С пронзительным свистом пронеслись «Мессершмитты». За одним из них погнался наш ястребок. Он зашел ему в хвост...

Эх, если бы сбили наши немецкий самолет и он упал бы рядом, я взял бы в плен фашистских летчиков. На мансардные дома со злобным ревом пикировали один за другим тяжелые бомбардировщики.

А вот в небе над «Баррикадами» какой-то «Юнкере» кувыркнулся и кубарем пошел вниз, оставляя за собой длинный черный хвост дыма. Сейчас он грохнется здесь. Я даже зажмурился.

А когда открыл глаза, увидел — мама бежит к окопу. Я еще никогда не видел ее такой. Волосы выбились из-под платка. Она остановилась у самого края окопа и вся дрожала, будто было ей очень холодно. Мама со всех сторон нас оглядела, похвалила за то, что мы укрылись в окопе.

Опять раздался вой. Мама наклонилась к земле, а потом выпрямилась, оглянулась и побежала к-дому. Через несколько минут она снова была у окопа и спустила вниз большой узел.

— Смотри — никуда! Сейчас воды принесу. Мама снова побежала к дому. На этот раз она появилась на крыльце с ведром в одной руке, другой же рукой прижимала к себе швейную машину. Мама направилась к окопу.

Как раз в это время опять что-то огромное рассекло воздух. На нас посыпалась земля. Мне показалось, что у нашего дома отвалился угол. Грохот то утихал, то приближался. У меня гудело в ушах. Я снова высунулся, ожидая, что сейчас мама передаст мне ведро с водой. Как бы не расплескать! Мамы не было.

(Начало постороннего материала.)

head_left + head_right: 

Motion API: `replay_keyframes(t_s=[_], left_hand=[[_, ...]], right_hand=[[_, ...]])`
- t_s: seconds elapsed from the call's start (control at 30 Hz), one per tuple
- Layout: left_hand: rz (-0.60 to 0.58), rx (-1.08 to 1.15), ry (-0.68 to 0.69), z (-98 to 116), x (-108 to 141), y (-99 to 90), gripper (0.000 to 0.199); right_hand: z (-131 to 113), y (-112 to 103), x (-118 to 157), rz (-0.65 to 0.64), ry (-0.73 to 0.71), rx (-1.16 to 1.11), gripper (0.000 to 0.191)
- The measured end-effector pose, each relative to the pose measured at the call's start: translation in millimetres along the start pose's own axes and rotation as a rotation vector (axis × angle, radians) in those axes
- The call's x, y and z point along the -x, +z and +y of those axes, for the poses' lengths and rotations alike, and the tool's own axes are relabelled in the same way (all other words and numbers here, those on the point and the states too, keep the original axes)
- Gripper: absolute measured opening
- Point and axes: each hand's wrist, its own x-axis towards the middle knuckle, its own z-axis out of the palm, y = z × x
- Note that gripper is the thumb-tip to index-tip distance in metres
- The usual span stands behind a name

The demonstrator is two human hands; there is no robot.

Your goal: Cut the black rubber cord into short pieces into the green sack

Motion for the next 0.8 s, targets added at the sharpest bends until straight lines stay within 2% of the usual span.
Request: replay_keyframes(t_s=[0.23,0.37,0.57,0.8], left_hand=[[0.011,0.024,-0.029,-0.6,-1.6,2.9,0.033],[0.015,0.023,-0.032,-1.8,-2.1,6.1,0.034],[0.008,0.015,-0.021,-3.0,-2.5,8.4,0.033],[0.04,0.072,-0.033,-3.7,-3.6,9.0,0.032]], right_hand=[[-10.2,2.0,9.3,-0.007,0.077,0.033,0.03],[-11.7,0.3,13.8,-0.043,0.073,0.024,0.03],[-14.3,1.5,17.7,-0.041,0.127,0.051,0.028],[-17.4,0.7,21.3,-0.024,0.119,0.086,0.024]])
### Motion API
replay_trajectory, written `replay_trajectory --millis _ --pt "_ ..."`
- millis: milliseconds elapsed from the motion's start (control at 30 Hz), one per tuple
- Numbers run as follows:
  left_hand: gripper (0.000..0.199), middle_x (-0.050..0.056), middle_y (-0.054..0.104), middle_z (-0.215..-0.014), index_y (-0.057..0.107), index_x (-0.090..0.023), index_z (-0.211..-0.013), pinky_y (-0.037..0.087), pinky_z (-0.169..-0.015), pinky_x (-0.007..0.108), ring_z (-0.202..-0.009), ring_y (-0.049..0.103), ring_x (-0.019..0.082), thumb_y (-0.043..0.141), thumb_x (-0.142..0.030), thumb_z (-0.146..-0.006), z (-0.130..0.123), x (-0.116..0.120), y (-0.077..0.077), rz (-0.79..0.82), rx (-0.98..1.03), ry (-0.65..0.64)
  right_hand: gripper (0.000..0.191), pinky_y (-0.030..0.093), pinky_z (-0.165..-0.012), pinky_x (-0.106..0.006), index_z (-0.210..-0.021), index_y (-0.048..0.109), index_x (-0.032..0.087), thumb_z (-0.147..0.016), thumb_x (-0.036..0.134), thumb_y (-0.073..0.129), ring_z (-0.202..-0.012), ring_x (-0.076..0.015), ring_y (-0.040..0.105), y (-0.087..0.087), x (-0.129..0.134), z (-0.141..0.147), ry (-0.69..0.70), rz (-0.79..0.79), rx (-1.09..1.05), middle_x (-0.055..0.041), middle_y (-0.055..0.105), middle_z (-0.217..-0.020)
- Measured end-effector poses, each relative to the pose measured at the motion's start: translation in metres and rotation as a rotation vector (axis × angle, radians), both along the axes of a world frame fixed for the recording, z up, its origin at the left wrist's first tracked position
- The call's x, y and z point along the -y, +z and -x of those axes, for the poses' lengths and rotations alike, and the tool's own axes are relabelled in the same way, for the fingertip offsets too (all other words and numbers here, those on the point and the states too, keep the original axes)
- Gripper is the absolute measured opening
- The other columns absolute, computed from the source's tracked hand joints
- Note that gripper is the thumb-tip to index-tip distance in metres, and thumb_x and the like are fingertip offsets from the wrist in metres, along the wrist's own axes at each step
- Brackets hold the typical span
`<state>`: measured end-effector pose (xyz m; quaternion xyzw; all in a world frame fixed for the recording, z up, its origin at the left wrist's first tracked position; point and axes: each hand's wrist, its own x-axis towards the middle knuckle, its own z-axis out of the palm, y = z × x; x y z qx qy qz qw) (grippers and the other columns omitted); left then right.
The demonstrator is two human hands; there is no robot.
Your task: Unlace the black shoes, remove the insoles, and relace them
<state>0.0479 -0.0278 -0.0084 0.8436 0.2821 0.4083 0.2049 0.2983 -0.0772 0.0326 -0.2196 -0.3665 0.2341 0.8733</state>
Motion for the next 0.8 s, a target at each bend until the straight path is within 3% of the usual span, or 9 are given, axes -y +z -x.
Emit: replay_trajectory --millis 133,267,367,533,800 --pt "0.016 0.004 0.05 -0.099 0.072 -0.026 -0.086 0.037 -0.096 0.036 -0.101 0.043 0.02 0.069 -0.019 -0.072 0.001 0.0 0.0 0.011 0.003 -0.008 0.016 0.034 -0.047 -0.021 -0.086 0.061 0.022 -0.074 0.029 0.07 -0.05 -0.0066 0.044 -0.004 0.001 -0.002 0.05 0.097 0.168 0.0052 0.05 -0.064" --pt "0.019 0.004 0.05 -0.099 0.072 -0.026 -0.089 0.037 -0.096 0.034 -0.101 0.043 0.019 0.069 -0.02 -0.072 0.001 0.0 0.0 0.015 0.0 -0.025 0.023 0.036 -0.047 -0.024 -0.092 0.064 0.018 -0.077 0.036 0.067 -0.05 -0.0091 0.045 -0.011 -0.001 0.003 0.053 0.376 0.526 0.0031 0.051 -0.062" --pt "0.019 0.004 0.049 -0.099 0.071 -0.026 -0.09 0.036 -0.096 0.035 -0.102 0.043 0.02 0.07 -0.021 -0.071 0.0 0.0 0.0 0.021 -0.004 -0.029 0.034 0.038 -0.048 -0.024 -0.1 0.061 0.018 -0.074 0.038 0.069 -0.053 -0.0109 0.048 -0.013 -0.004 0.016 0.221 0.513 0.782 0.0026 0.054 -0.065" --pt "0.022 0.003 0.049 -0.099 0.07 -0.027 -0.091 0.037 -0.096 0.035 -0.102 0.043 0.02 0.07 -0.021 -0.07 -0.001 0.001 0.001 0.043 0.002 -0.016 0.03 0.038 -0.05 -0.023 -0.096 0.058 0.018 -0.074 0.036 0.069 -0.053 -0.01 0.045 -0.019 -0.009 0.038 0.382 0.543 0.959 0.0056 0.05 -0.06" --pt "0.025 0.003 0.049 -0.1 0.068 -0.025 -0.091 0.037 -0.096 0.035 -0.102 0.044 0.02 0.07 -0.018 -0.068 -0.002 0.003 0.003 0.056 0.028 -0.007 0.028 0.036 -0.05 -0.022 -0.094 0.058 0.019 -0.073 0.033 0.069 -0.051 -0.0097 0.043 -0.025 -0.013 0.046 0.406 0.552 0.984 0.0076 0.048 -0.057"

Я посмотрел в сторону дома. Там, где стоял наш дом, полыхал огонь.

И тогда я увидел, что совсем близко от окопа лежит мама, откинув голову на битые кирпичи.

Я позвал ее, но не услышал своего голоса. Сейчас мама поднимется. Ведь уже можно встать. Она, должно быть, тоже не слышит меня.

И Оля притихла, словно решала — заплакать ей или подождать?

Я вылез из окопа. И почему-то пополз. Я полз, и мне все казалось, что мама стоит с ведром и швейной машиной на крыльце и смотрит на меня с укором: как смел я ее ослушаться — ведь она не велела мне вылезать из окопа...

Нет больше крыльца. А мама лежит на земле, лицом к небу, с откинутой рукой.

Я побежал к маме и остановился как вкопанный.

На мамином платье в синих горошинах я увидел ярко-красное пятно у самой груди. Белая косынка, упавшая с плеч, вся залита кровью.

За одной тучей бомбардировщиков летела другая. Завывали моторы.

Людей кругом не было. Я не знал, что мне делать.

А может быть, мама еще жива? Сколько врачей в нашем госпитале, они спасут, обязательно спасут маму! Я наклонился к осторожно положил ладонь маме на плечо, а потом прикоснулся к виску и еще раз посмотрел на пятно на груди...

Я гладил и теребил мамины растрепавшиеся волосы и не верил тому, что произошло. Неужели все это взаправду? Нет, сейчас мама встанет, стряхнет с себя комья земли, и все будет как прежде.

А пламя и дым все больше и больше окутывали наш дом. Ничего не понимая, я побрел к окопу и, только увидев Олю, опомнился. Сестра умудрилась вскарабкаться на узел и тянулась вверх.